Let $I^n$ be the $n$-cube $[0,1]^n$. Also define two subsets of $\partial I^n$:
- $A=\{(x_1,\ldots,x_n)\mid x_1=0\}$
- $B=\partial I^n\setminus \{(x_1,\ldots,x_n)\mid x_1=1\}$
So $A$ is the "bottom face" and $B$ is every face but the "top face".
It's well-known in algebraic topology that there's a homeomorphism $F:I^n\rightarrow I^n$ with $F(A)=B$. Can this $F$ be defined by an explicit formula?
I've been able to make some progress in the $n=2$ case, involving exponential maps defined on closed subsets of the square, but I haven't been able to glue them together coherently yet. Wondering if there's some insight I'm missing to give a nice formula that generalizes to all $n$.
(I've been focused on $F^{-1}$ because it's easier for me to draw those pictures. I'd be happy with a formula for either direction.)
Let's consider $A'=\{x_1=1\}$, the top face, in place of $A$ (we can then turn over the cube to swap $A$ and $A'$).

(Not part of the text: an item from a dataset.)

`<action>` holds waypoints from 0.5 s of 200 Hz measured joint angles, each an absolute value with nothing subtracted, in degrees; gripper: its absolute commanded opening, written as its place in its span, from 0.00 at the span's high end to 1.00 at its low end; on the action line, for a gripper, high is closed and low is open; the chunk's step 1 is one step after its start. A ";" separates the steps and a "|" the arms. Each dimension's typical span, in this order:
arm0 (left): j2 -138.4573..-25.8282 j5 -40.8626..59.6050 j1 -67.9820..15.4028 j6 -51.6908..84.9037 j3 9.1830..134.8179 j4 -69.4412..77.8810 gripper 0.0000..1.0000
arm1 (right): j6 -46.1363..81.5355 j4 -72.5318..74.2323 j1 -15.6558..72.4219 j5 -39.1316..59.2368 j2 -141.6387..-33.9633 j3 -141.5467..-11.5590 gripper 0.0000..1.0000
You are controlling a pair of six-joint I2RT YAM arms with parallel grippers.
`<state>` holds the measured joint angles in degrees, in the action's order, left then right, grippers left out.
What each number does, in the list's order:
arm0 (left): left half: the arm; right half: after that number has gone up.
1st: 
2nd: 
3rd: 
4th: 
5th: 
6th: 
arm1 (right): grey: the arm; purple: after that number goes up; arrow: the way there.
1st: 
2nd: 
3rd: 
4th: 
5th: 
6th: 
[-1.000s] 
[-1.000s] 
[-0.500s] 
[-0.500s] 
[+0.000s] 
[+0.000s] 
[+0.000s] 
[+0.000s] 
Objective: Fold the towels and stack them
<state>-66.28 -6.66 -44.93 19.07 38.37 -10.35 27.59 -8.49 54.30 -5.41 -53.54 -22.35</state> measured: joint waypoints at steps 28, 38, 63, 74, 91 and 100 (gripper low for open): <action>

So I'll define an auto-homeomorphism $G:I^n\to I^n$ swapping $A'$ and $B$.
Let $P$ be the point $(2,1/2,\ldots,1/2)$. Then $P$ is outside $I^n$ and any ray from $P$ meeting the cube meets both $A'$ and $B$ in exactly one point. Suppose it meets $A'$ at $Q$ and $B$ at $R$. Then it meets $I^n$ in the segment between $Q$ and $R$ (possibly $Q=R$). Now define $G$ by reversing each segment $QR$. (Then in addition $G\circ G$ is the identity).
With some patience (which I lack) you can write down an explicit formula for $G$.